Teen suicide: Prevention is contagious, too.
Teen suicide in the US continues at high rates, but the stories of lives saved often don't make headlines – and prevention experts are encouraged about progress in that direction.
Every day, 10th-grader Bridgett Marsh takes a look at her growing list of "reasons to live." Posted right next to her bed, it's a colorful jumble of names – family, teachers, friends, her cats – and some "really small things, but they matter a lot," she says. "The smell of campfire smoke ... party hats ... climbing trees."Skip to next paragraph
She began writing the list during a five-day stay at a mental-health facility. With the stress of school starting in September last year, the depression she had been feeling got worse, Bridgett says, and she was thinking about suicide. That's when she chose hospitalization.
Since then, she's gotten better, and she continues to see a psychologist monthly. She plays guitar. She writes poetry. She adds to her list a few times a week. With her asymmetrical haircut and bubbly laughter, Bridgett is a typical teenager.
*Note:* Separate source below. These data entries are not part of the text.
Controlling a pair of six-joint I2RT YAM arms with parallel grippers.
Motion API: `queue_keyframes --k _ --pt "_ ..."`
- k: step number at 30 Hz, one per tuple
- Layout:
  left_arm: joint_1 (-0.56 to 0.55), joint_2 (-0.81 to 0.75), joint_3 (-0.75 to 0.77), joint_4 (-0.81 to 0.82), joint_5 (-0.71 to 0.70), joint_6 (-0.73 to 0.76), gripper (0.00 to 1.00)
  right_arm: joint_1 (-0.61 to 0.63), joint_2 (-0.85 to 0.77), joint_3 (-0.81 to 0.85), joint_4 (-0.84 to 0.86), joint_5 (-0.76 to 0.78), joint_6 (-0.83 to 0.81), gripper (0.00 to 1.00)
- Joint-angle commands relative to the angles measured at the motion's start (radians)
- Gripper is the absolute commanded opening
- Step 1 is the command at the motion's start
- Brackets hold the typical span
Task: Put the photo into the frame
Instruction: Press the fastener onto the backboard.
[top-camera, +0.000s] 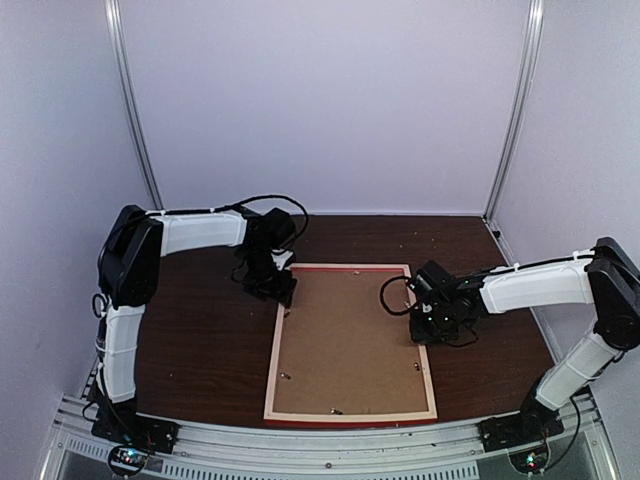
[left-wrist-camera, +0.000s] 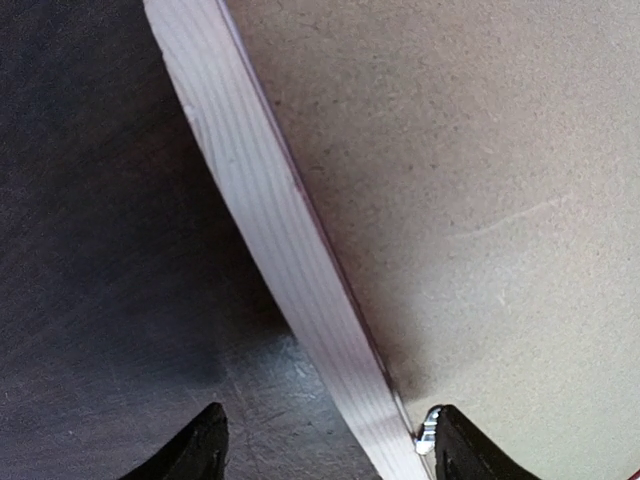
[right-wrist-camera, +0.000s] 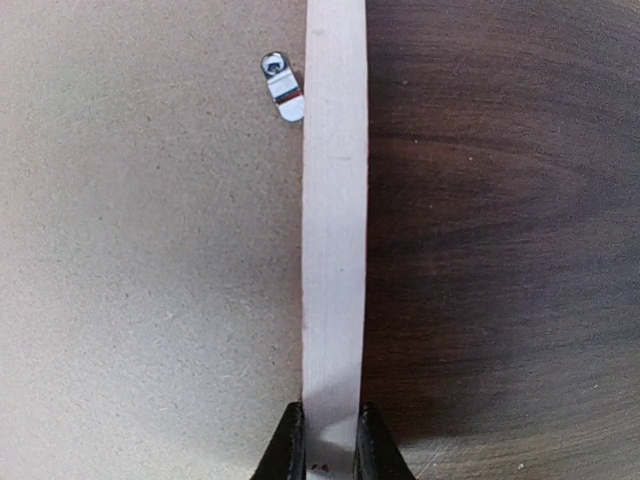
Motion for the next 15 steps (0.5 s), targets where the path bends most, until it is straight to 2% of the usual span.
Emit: queue_keyframes --k 1,15 --pt "0.002 0.018 0.021 -0.023 -0.034 0.001 0.71 0.005 -0.027 0.002 0.01 0.024 0.01 0.0" --pt "-0.02 0.039 0.012 -0.046 -0.058 0.002 0.71 0.006 -0.03 -0.001 0.012 0.025 0.009 0.0"
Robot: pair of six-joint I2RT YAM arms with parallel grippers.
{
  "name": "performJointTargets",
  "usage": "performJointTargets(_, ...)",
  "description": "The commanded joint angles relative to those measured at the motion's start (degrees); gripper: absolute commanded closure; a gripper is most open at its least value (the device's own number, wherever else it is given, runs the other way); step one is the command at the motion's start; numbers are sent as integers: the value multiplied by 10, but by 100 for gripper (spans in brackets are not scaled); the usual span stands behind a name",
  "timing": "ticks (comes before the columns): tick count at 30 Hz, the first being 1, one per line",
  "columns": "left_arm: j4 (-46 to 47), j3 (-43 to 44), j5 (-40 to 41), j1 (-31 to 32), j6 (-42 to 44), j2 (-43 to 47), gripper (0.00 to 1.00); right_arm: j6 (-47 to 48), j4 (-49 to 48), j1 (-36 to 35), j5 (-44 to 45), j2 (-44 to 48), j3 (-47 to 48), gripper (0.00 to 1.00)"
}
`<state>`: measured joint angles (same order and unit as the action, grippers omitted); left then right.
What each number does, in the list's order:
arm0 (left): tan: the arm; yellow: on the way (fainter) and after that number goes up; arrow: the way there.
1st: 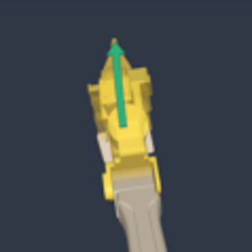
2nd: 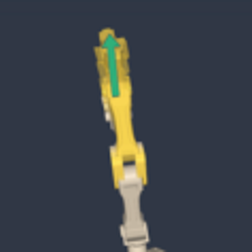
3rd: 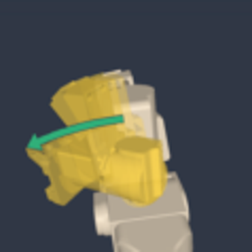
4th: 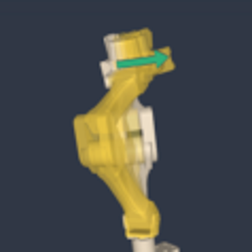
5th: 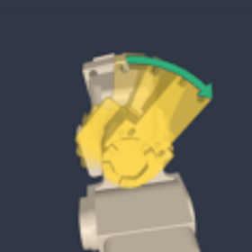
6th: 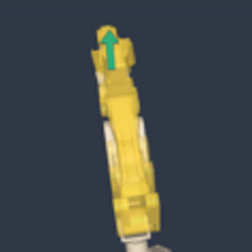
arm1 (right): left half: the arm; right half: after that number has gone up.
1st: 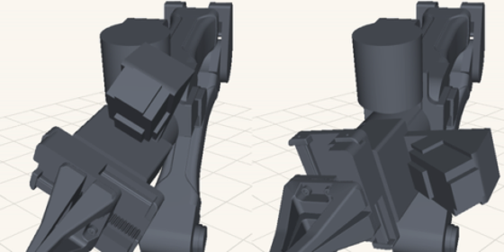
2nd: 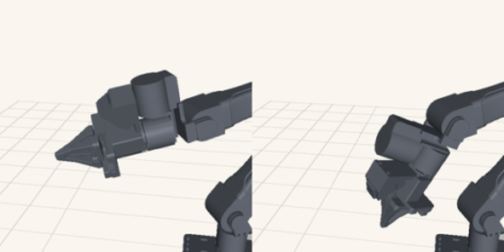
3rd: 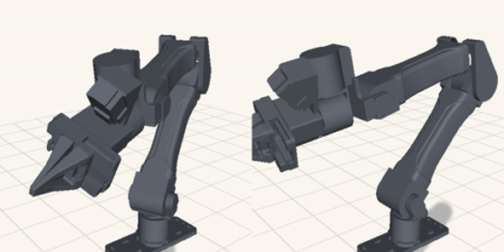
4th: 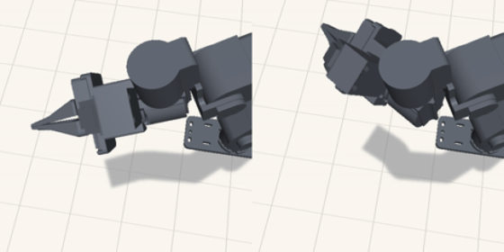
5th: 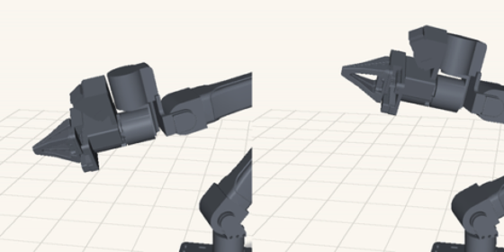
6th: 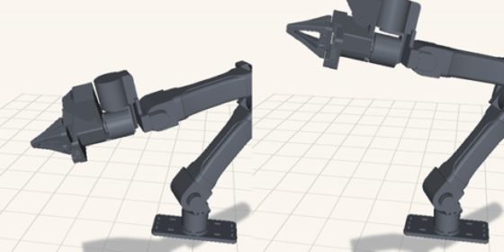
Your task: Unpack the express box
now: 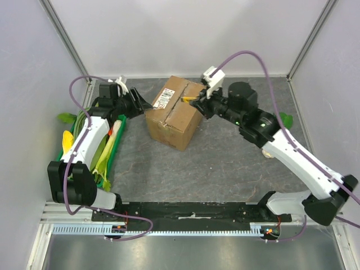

What's not typical is how openly she talks about her struggles.
"I've learned how sad it is that people have to hide it, and I don't want to be one of those people," Bridgett says. "Starting talking to one person helps, and the further you talk, the better it gets.... It doesn't embarrass me."
Behind every headline about teen suicide, there's a family tragedy and an even wider ripple effect. Between 1950 and 1990, the teen suicide rate in the United States nearly quadrupled. It declined somewhat through the early 2000s, but it has since plateaued and remains about triple the rate of 1950. For every death, research suggests that many more teens think about or attempt suicide, often in secret.
But the stories of lives saved often don't make headlines – and prevention experts are encouraged about progress in that direction. People like Bridgett are breaking down the taboo. Research is leading to better ways of recognizing teens in distress and connecting them with help. A clearer picture of how suicide "contagion" can happen is emerging – and prompting stronger efforts to guard against it.
Compared with 10 years ago, the proliferation of prevention efforts among young people represents "a quantum leap forward," says Ann Haas, senior director of education and prevention at the American Foundation for Suicide Prevention in New York.
But it's difficult to prove if these bring down suicide rates, she says, and "while we're working in one direction, all of a sudden something else pops up."
The prominence of the Internet, for instance, Ms. Haas adds, "where kids can get exposed to the suicidal behavior of others half a world away," was not an issue 20 years ago. "[And] we're struggling to figure out how you contain that."
One reason to be "upbeat," Haas says, is that increasingly, prevention is happening "upstream" – developing in young people more of the resilience and coping skills that keep them from reaching a crisis point.
That trend is evident here at Chautauqua Lake Central School, where Bridgett is part of a group of students and adults well prepared to respond to teens on the edge – and better yet, pick up on signs that they might be heading that direction.
Trained through the Sources of Strength suicide prevention program, these teens find creative ways to spread the idea that by turning to key supports – such as friends, mentors, mental-health services, or spiritual outlets – everyone can get through his or her down days. They create a new norm that breaks through typical teen "codes of silence" and turns more students to "trusted adults" if they or their friends are in trouble.
Three girls have told Bridgett she helped save them. One, because "I've always been there for her, no matter what," she says. Another had an eating disorder, and thought she wouldn't have survived "if it hadn't been for me saying something to an adult." And one literally said, " 'You saved my life,' 'cause I took her to guidance one day [at school] and I guess it had a big impact on her."